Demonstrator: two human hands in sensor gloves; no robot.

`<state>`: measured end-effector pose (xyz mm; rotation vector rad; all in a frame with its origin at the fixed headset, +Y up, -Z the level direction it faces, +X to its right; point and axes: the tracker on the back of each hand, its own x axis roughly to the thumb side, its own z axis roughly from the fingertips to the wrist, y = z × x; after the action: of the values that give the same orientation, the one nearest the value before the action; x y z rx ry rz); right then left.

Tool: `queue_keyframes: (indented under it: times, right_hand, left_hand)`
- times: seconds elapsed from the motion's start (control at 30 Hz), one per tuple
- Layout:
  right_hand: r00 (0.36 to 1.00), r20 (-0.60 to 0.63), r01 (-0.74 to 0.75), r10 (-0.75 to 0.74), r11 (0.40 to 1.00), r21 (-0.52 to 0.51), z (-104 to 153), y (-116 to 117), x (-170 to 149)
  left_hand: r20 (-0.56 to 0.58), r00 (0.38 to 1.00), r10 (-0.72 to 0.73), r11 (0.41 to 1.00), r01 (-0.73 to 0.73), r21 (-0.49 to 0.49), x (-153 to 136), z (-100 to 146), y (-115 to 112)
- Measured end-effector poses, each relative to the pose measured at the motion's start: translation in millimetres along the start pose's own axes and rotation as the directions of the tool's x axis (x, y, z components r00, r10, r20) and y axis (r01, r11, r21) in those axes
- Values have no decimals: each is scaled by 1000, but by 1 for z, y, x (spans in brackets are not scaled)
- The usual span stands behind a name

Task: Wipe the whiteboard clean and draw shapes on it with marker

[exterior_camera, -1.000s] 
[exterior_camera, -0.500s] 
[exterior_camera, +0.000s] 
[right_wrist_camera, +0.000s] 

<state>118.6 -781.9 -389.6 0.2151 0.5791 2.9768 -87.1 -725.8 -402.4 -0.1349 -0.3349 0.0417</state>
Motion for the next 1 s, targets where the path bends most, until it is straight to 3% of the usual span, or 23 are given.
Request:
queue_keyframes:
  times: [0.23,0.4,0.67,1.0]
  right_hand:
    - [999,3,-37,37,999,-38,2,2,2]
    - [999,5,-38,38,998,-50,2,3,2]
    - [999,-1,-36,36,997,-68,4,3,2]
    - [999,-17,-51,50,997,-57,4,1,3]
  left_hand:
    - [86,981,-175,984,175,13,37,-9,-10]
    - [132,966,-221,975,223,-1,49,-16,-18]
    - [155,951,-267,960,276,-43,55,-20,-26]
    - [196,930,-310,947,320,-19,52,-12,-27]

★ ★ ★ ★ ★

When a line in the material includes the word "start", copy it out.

- times: seconds elapsed from the motion's start (control at 30 Hz), one per tuple
- Measured end-effector poses, each relative to the pose measured at the motion's start: translation in millimetres along the start pose's own axes and rotation as the directions of the tool's x axis (x, y, z components r00, r10, r20) and y axis (r01, r11, r21) in those axes

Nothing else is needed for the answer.